O presidente Luiz Inácio Lula da Silva, representando o governo brasileiro, concedeu nesta quarta-feira (28) a Ordem de Rio Branco, de forma póstuma, a Eunice Paiva, falecida em 2018. Eunice foi esposa do ex-deputado federal Rubens Paiva, desaparecido em 1971 durante a ditadura militar, e ficou marcada por sua luta incansável pela verdade e pelos direitos humanos.

A trajetória da família Paiva ganhou visibilidade mundial com o filme "Ainda Estou Aqui", vencedor do Oscar de Melhor Filme Internacional em 2025. O governo brasileiro destacou que a busca de Eunice e de seus filhos por informações sobre o paradeiro de Rubens Paiva se tornou símbolo emblemático da resistência civil no país.

O Estado brasileiro só reconheceu oficialmente a morte de Rubens Paiva 25 anos após seu desaparecimento, e o corpo dele jamais foi localizado. A história de Eunice foi levada aos cinemas pelo diretor Walter Salles, com Fernanda Torres no papel principal — interpretação que lhe rendeu o Globo de Ouro de Melhor Atriz.

O Ministério das Relações Exteriores classificou Eunice Paiva como um verdadeiro ícone da resistência à ditadura militar, destacando sua atuação na defesa das liberdades democráticas e dos direitos dos povos indígenas.
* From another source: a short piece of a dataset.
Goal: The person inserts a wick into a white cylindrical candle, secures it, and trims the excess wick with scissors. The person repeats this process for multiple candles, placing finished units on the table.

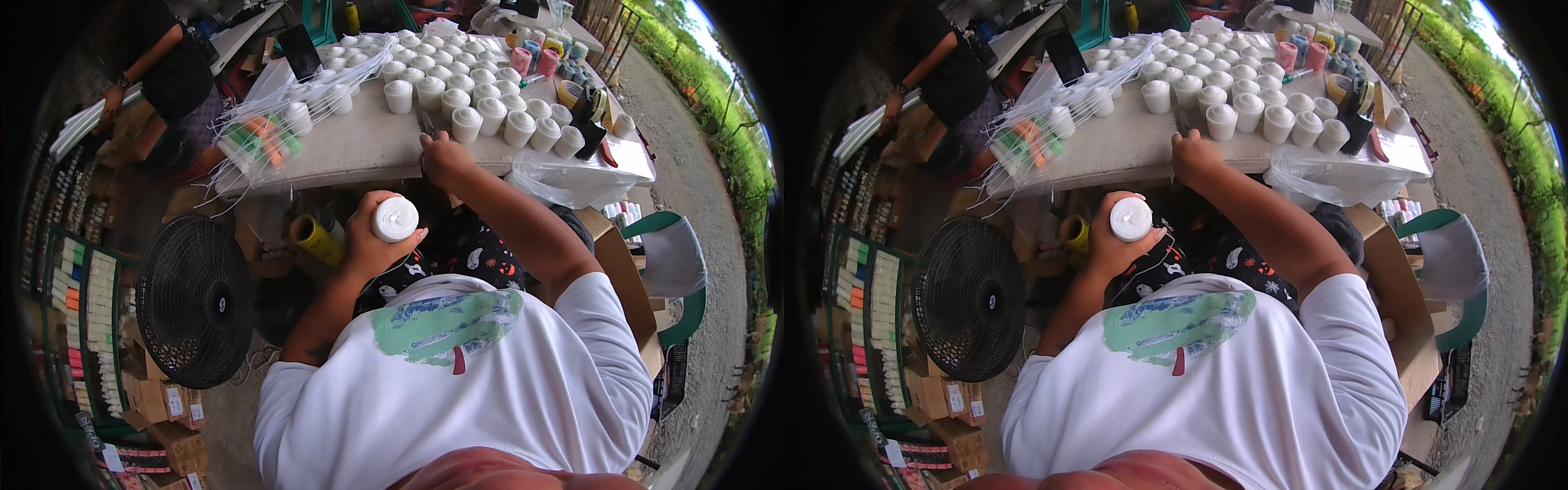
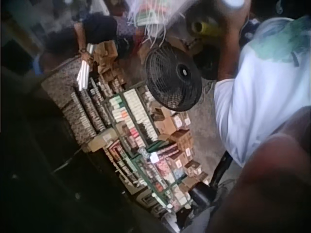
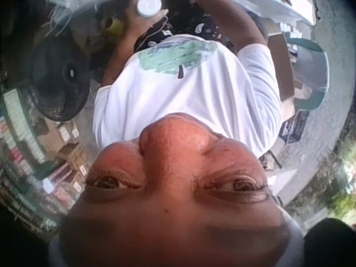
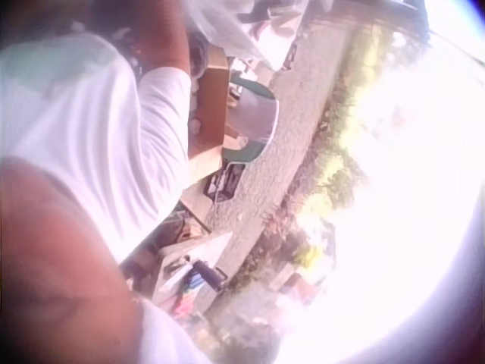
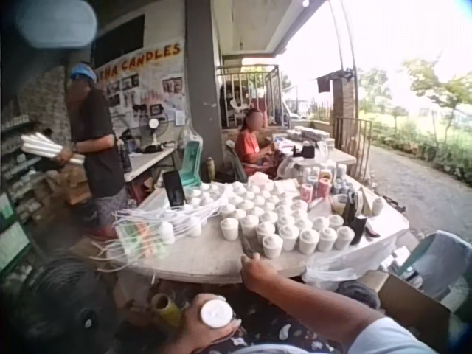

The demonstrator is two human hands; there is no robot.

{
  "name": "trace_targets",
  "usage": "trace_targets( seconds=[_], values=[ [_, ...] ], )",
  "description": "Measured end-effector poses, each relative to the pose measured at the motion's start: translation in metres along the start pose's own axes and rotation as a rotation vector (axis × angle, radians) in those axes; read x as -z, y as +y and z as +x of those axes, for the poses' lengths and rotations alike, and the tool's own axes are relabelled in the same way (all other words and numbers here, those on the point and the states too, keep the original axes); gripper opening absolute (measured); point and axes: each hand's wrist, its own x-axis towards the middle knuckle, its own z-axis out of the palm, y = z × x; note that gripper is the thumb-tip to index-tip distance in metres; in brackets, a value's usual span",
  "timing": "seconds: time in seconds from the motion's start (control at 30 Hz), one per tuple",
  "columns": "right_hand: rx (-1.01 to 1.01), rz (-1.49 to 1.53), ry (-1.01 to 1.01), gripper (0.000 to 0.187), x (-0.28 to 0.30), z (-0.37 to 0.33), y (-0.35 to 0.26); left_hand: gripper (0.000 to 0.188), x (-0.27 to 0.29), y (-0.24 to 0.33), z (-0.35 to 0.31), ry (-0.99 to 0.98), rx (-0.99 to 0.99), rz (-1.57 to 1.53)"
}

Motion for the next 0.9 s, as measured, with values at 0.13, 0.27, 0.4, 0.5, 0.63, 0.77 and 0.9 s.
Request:
trace_targets(
  seconds=[0.13, 0.27, 0.4, 0.5, 0.63, 0.77, 0.9],
  values=[
    [-0.098, 0.029, -0.052, 0.045, -0.004, 0.008, 0.015, 0.055, -0.002, 0.004, -0.002, -0.011, -0.033, 0.018],
    [-0.18, 0.482, -0.267, 0.07, 0.025, -0.029, 0.032, 0.054, -0.001, 0.003, -0.003, -0.028, -0.01, -0.031],
    [-0.165, 1.437, -0.317, 0.078, -0.002, -0.101, 0.07, 0.054, -0.004, 0.003, 0.006, 0.001, -0.049, -0.007],
    [-0.22, 1.892, -0.639, 0.073, -0.022, -0.155, 0.071, 0.054, -0.01, 0.007, 0.012, -0.004, -0.062, 0.008],
    [-0.105, 1.928, -0.586, 0.066, -0.01, -0.177, 0.071, 0.053, -0.019, 0.018, 0.021, -0.036, -0.036, 0.01],
    [0.421, 1.861, 0.044, 0.064, 0.064, -0.181, 0.068, 0.051, -0.028, 0.024, 0.034, -0.047, -0.06, 0.004],
    [0.593, 1.797, 0.217, 0.064, 0.101, -0.192, 0.039, 0.053, -0.037, 0.018, 0.042, -0.049, -0.159, 0.1]
  ],
)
Sua trajetória, segundo o governo, é um exemplo inspirador para todos que atuam em prol do Estado Democrático de Direito no Brasil.

A Ordem de Rio Branco

Criada em 1963, a Ordem de Rio Branco reconhece “serviços meritórios e virtudes cívicas”, prestados ao Brasil. A homenagem leva o nome do Barão do Rio Branco, patrono da diplomacia brasileira.
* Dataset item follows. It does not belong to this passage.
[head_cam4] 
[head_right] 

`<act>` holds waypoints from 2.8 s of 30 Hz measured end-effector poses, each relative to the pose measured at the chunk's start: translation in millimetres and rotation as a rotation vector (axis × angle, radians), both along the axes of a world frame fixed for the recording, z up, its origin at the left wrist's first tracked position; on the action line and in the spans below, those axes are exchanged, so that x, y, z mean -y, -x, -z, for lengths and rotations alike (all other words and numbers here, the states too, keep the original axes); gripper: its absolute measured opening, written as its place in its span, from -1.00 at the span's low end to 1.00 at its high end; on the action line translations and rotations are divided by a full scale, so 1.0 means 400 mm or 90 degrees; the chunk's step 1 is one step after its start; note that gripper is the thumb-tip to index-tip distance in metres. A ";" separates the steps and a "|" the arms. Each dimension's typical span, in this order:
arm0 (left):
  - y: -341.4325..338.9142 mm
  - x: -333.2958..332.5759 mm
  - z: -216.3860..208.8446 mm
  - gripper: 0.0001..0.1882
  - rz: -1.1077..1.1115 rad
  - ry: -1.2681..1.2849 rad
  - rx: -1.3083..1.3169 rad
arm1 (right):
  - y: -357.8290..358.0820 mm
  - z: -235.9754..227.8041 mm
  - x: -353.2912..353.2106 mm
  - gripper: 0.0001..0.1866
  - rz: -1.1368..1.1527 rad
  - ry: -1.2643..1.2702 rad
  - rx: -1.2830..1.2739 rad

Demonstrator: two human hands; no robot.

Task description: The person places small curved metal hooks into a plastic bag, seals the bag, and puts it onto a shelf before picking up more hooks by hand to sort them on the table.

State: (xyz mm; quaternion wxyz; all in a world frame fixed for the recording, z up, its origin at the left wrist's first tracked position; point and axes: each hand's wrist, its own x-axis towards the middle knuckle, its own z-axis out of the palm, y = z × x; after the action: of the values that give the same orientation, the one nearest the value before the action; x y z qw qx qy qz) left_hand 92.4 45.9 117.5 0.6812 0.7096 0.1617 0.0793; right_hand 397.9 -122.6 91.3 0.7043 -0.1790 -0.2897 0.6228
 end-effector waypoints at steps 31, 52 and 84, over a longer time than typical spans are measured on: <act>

A insígnia é formada por uma cruz de quatro braços e oito pontas, esmaltada em branco. No centro, há uma esfera armilar dourada, cercada por um círculo azul com a inscrição em latim: “Ubique Patriae Memor”, que significa “Em qualquer lugar, terei sempre a Pátria em minha lembrança”.

O decreto que conferiu a honraria teve assinatura do presidente Lula e do ministro das Relações Exteriores, Mauro Vieira.